* **Prompt**:
Wherever the word "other" appears in a line of the data, that line should be copied.

======== Task input ========

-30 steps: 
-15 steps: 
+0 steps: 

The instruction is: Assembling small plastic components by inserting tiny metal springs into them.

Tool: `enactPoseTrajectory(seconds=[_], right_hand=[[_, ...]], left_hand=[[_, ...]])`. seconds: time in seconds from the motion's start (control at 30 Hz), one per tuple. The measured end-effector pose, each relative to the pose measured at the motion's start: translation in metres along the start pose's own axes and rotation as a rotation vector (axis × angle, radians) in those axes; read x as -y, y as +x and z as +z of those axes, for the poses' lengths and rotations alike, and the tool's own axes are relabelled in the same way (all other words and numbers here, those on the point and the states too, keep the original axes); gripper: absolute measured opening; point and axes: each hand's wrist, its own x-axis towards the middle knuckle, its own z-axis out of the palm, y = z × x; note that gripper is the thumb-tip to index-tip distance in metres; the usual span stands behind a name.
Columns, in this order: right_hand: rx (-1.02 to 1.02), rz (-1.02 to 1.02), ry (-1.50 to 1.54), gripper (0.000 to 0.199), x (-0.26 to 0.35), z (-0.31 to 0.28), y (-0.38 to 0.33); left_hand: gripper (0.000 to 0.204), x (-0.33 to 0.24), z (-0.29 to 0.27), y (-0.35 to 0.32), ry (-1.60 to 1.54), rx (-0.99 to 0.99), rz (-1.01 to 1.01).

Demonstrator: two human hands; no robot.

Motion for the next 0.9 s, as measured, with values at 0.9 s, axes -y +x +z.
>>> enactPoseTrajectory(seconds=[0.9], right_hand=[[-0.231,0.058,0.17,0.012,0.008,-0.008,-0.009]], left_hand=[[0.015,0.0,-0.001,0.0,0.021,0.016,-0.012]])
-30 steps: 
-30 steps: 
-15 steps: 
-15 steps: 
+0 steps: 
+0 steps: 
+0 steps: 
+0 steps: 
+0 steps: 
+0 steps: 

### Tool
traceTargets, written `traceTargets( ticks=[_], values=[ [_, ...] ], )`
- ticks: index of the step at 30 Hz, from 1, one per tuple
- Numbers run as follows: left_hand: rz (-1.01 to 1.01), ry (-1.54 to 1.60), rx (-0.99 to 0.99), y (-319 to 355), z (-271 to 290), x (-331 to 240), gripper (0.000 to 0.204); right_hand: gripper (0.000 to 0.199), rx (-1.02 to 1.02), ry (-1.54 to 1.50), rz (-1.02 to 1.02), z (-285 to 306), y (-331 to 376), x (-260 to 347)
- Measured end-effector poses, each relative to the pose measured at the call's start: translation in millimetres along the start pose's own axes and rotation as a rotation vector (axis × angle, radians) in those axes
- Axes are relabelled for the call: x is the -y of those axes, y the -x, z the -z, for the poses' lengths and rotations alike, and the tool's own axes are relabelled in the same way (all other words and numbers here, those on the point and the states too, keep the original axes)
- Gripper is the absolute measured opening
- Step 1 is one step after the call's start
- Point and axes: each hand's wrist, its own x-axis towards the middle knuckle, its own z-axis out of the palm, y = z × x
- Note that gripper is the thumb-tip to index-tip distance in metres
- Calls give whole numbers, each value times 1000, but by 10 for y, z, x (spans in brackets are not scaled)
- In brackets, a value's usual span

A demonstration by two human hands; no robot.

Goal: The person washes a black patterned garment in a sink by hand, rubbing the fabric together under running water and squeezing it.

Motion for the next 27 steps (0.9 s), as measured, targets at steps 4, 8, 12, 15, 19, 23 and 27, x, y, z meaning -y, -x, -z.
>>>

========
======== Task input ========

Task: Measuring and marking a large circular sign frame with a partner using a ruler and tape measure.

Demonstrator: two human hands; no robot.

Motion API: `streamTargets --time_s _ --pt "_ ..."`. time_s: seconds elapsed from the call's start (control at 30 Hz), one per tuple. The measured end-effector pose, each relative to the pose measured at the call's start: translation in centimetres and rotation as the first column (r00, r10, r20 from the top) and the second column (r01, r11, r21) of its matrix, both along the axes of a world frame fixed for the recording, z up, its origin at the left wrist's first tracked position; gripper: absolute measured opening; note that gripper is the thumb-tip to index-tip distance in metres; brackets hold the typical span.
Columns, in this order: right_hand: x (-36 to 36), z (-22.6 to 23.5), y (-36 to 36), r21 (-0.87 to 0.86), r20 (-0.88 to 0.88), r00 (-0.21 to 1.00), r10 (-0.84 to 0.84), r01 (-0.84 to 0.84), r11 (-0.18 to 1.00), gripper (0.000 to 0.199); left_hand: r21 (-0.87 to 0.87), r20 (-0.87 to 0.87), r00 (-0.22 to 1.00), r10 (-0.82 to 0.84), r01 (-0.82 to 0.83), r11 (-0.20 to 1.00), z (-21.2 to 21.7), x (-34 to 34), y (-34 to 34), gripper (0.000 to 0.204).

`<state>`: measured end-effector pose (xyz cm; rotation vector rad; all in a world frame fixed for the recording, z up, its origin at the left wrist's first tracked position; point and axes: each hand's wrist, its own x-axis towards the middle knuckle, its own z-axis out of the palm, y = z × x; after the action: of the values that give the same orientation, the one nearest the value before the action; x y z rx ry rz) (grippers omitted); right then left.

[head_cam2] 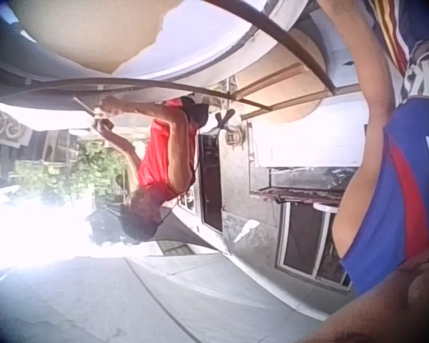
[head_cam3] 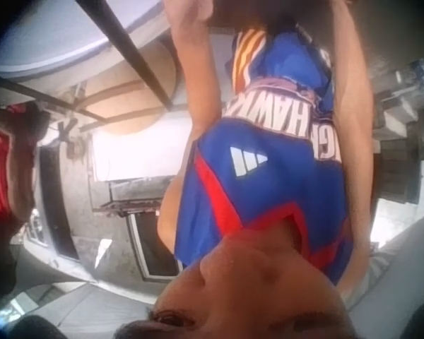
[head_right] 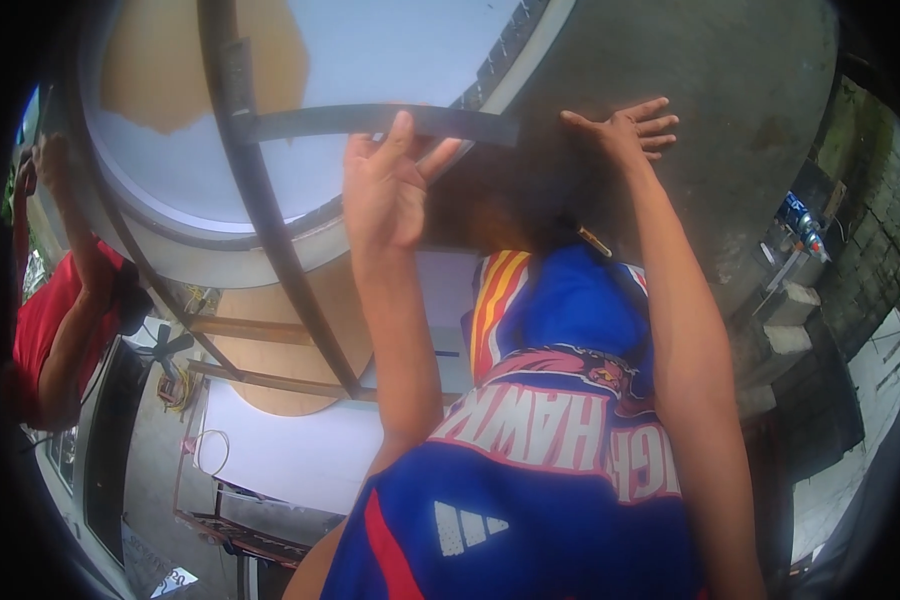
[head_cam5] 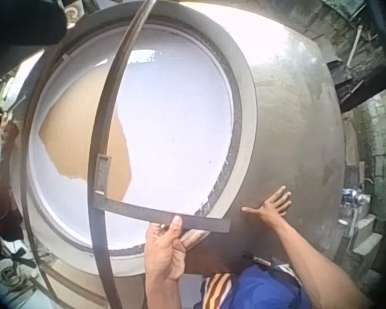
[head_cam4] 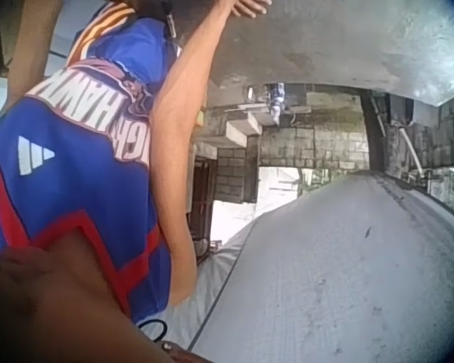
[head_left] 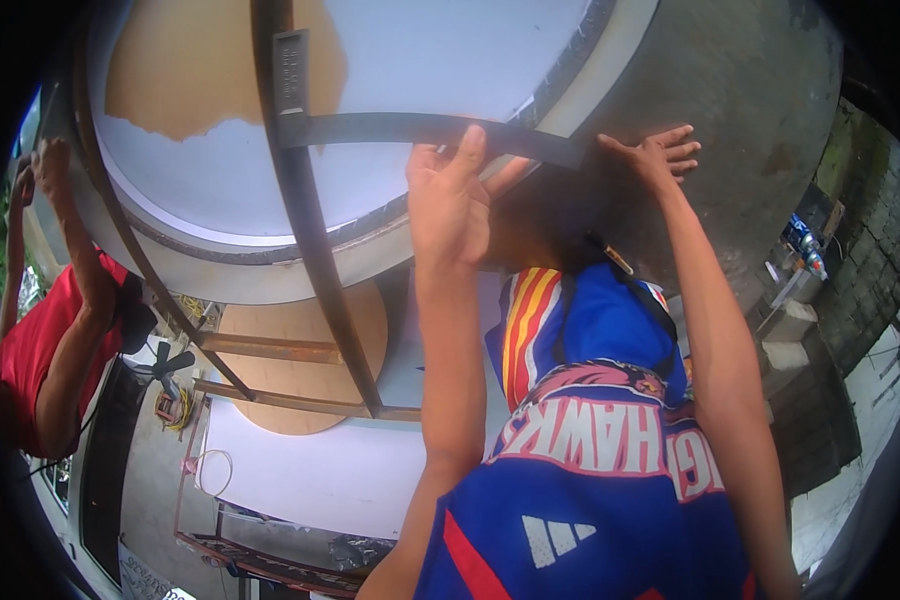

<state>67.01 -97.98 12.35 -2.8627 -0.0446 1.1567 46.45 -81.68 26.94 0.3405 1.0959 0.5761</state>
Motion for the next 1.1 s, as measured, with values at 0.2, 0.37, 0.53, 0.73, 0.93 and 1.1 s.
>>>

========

* **Solved exercise**:
Tool: `enactPoseTrajectory(seconds=[_], right_hand=[[_, ...]], left_hand=[[_, ...]])`. seconds: time in seconds from the motion's start (control at 30 Hz), one per tuple. The measured end-effector pose, each relative to the pose measured at the motion's start: translation in metres along the start pose's own axes and rotation as a rotation vector (axis × angle, radians) in those axes; read x as -y, y as +x and z as +z of those axes, for the poses' lengths and rotations alike, and the tool's own axes are relabelled in the same way (all other words and numbers here, those on the point and the states too, keep the original axes); gripper: absolute measured opening; point and axes: each hand's wrist, its own x-axis towards the middle knuckle, its own z-axis out of the palm, y = z × x; note that gripper is the thumb-tip to index-tip distance in metres; the usual span stands behind a name.
- Axes are relabelled for the call: x is the -y of those axes, y the -x, z the -z, for the poses' lengths and rotations alike, and the tool's own axes are relabelled in the same way (all other words and numbers here, those on the point and the states too, keep the original axes)

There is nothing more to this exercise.